The featured black and white photo shows my great grandma who raised me in Hanford, CA. She and her sister Justina (right side) volunteered in Hanford, CA during the 1918 Spanish flu pandemic.
It doesn’t come naturally for me to give up without a fight, but my heart can’t take continuous worry. Stressed to exhaustion from a confluence of worries over sexism, social injustice, pandemic deaths, my lack of income, my lack of health insurance, and a job search for an associate professor job during a pandemic, I keep waiting for some internal shift that will stop my sad and mad feelings. I need to get out of my head. Problem is that in the last weeks I have busied myself trying to escape and outrun the inevitable by darting for cover like a scared animal during a sudden storm. Lately, I’ve noticed I’m holding my breath all the time because I have to process my sudden, shocking traumatic job loss during a pandemic. The tightness in my chest is depressing my will. I try sitting still. It doesn’t help.
The list of coping strategies I found from googling “anxiety covid” shouldn’t have surprised me.
Beneath the screenshot I read an SEO description for an article about depression and anxiety where I learned that even Michelle Obama is experiencing low-grade depression and anxiety during the pandemic. This news eased my self-admission about experiencing an increased heart rate, shortness of breath, difficulty sleeping, and a difficulty being. I am thinking it might help to get out of my head.
As much as I miss my Chicanx and Women’s Studies students, COVID has complicated my anxiety and limited my financial and professional options. Looking for jobs in database administration allows me to mentally run away from academia to an imagined future with my finances and ego healed. Working with other computer enthusiasts promises the individual isolation and autonomy of a university professor, minus each semester’s four classes of new students, the stacks of grading, and unpaid summers preparing for each year. Besides, I don’t see any great options for finding a new associate professor job at another university. I don’t want to move to a new university away from my home and yard; it is still just too soon. I know it is unhealthy, but I keep hoping my old university will hire me back to teach Chicanx classes when they hire a full time faculty member to teach in the Chicanx and Latinx Studies minor. I wear my heart on my sleeve. I friggin care about teaching because of the students. It doesn’t help. I need to get out of my head.

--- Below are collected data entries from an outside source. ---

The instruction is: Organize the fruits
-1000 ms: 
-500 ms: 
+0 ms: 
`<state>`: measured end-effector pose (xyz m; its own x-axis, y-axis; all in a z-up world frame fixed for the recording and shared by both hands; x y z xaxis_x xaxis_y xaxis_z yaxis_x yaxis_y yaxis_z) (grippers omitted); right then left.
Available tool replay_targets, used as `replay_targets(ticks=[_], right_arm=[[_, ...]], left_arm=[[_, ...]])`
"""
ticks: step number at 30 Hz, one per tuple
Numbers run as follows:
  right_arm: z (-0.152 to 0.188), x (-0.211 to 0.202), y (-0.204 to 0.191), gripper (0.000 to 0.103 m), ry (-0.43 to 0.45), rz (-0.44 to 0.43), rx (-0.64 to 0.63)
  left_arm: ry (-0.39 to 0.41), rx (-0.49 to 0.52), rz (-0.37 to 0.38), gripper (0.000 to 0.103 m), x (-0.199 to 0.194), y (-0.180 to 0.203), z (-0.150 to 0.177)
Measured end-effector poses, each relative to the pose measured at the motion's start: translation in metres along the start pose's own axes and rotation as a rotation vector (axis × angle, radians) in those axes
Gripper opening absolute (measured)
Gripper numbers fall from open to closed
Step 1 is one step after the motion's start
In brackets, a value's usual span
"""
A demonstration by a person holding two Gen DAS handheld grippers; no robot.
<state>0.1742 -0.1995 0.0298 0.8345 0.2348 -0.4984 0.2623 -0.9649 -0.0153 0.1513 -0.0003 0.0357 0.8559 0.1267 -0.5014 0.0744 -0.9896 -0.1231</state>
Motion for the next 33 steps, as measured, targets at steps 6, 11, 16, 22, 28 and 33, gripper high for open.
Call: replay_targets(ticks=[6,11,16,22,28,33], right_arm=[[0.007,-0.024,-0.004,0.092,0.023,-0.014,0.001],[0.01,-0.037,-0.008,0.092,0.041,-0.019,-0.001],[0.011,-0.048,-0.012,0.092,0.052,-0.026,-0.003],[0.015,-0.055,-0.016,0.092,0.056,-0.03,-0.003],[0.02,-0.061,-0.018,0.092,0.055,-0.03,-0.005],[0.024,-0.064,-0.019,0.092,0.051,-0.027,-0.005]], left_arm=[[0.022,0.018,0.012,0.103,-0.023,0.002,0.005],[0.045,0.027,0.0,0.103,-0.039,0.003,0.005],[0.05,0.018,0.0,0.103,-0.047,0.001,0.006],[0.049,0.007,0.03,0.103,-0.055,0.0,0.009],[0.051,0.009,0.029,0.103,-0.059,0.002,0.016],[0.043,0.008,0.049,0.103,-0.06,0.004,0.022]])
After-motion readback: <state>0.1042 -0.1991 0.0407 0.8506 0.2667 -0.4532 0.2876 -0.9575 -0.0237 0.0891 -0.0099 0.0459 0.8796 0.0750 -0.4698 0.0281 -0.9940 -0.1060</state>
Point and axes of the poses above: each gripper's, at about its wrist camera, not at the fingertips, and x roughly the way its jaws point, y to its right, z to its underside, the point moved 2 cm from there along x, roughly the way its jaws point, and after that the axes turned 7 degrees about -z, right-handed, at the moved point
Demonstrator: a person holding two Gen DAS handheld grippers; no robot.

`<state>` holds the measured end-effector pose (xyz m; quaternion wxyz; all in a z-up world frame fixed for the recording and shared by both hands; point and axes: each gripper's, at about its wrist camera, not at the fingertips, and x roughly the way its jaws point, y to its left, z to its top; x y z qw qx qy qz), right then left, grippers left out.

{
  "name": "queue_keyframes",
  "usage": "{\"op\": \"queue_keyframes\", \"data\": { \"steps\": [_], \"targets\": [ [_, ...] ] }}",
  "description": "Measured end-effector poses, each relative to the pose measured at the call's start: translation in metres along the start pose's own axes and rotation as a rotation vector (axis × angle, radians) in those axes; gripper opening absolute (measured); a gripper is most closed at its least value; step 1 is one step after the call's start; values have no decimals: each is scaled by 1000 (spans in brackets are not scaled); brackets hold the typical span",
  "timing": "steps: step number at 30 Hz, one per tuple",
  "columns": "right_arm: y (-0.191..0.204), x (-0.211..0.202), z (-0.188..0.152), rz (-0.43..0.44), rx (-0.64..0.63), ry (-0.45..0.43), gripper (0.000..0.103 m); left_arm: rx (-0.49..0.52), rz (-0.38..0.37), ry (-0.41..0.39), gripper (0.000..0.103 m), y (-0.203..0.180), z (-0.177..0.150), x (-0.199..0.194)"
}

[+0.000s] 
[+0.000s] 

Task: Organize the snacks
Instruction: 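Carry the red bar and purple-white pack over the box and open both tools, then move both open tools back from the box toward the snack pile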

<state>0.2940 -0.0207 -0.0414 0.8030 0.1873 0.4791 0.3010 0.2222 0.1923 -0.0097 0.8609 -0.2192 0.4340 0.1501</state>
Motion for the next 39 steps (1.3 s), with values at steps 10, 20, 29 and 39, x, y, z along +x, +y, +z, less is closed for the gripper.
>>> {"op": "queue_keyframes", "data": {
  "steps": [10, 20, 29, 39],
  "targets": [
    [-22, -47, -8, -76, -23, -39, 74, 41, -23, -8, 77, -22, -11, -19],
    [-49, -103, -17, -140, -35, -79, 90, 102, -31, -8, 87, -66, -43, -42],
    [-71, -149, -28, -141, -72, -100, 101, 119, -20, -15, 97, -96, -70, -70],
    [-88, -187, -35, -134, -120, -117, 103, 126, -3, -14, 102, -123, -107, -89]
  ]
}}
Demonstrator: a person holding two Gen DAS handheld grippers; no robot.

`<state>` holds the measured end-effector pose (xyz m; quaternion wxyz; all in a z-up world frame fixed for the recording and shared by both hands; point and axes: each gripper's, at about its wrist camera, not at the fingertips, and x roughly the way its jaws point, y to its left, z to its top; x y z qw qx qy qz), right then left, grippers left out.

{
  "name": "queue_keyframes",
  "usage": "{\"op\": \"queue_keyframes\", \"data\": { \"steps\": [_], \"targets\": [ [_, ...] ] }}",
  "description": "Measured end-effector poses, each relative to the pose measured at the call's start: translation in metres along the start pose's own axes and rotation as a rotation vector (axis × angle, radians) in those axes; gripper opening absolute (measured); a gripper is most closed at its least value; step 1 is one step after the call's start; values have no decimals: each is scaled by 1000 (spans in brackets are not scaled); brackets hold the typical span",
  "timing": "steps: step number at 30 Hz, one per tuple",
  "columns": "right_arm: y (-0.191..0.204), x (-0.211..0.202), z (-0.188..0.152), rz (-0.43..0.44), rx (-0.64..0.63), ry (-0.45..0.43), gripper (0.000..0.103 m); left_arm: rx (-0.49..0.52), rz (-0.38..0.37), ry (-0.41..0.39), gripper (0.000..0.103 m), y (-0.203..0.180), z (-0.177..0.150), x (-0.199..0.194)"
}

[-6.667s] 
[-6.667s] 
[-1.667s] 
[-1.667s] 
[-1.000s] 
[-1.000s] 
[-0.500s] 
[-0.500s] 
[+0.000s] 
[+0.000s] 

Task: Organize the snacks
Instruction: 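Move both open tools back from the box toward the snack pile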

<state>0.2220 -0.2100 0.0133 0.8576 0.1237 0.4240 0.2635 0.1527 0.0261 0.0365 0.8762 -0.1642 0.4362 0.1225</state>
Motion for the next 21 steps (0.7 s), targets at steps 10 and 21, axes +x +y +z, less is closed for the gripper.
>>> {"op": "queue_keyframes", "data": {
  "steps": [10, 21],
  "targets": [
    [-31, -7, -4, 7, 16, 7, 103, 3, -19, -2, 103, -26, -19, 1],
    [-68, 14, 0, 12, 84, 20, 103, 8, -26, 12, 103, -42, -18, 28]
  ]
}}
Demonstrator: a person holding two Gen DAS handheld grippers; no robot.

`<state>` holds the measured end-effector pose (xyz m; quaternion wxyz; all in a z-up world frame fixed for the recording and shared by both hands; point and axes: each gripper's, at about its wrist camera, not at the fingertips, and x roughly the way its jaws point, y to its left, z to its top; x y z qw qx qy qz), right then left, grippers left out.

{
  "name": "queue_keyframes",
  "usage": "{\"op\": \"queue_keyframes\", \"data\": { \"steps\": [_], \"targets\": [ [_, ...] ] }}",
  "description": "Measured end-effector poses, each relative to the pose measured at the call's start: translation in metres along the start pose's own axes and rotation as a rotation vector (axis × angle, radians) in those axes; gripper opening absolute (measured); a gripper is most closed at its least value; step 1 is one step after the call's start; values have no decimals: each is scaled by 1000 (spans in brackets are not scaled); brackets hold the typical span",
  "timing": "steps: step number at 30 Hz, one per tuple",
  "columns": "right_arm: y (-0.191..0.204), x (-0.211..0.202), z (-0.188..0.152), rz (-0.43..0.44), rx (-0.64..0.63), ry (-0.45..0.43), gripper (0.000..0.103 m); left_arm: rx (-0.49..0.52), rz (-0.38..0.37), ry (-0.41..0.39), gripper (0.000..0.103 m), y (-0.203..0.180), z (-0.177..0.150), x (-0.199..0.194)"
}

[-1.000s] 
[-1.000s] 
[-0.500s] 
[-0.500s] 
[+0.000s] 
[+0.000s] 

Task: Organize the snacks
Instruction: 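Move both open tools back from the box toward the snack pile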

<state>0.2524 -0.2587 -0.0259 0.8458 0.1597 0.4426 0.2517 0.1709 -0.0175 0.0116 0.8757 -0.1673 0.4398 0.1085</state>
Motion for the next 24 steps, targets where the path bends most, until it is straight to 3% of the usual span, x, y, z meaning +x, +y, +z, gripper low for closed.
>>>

But I worry about finances, and my primal fear keeps me on the hamster wheel in my head. Thoughts run through my mind about how I don’t want a job dominated by hours of Zoom meetings, video lectures, and online conferences. I remember how my students struggled as the semester ended online from March to May. I think about how taking and teaching online classes is too stressful. Because of this, I have decided not to finish the final three courses for my Masters in Business Administration until face-to-face classes resume. And it is still too soon to return to my old university; have I processed my anger at being fired or am I still focusing on how grateful I am that I chose to finish grading my students’ papers that morning instead of opening the email asking me to attend what turned out to be my surprise firing/two-week notice via Zoom on the day final semester grades were due? In my head, I go over all the details looking for the “bright-side” of what did and what could have happened. By my accounting, I came out ahead. It doesn’t help because I am reliving the trauma in my head. I have to get out of my head.
Unfortunately, exercise will help get me out of my head. I hate exercise. Honestly, I have actively avoided exercise for over a year. I have ignored my daily calendar exercise reminders. Dust collects on my treadmill and on the racing bicycle set up on rollers for indoor riding. I know exercise helps when nothing else will. I have only used it as a last resort. Undergraduate years: dancing in clubs; PhD dissertation: treadmill; seeking tenure twice: ½ marathons and sprint triathlons; post traumatic stress (various sources): Kajukenbo, which is Karate, Judo, Kenpo, Chinese boxing/ Kung Fu. Kajukenbo meant learning to use boxing gloves, fighting sticks, bow staff, and knife defenses. I was going to the dojo 2-4 hours every day; I was that stressed out. I stopped Kajukenbo and all exercise when I began the masters of business administration. When people ask why, I explain that there is only so much “dude energy” I can take. However, before my two years of Kajukenbo, I don’t think I could have taken business classes cuz too much dude energy. I had to grow a thicker skin by fighting MMA. I miss the dojo, and I miss sensei Tony Morel who passed away this year from a heart attack.
The trauma in my own body is forcing my self-reflection. This writing is saving my life. Instead of ignoring or worrying about my heart beating 25-35 beats faster, I am listening to the audio version of Peter Levine’s book, Waking the Tiger: Healing Trauma. I also found a youtube version of my mindfulness relaxation body scan tape by Jon Kabat-Zinn. It is all helping to get out of my head.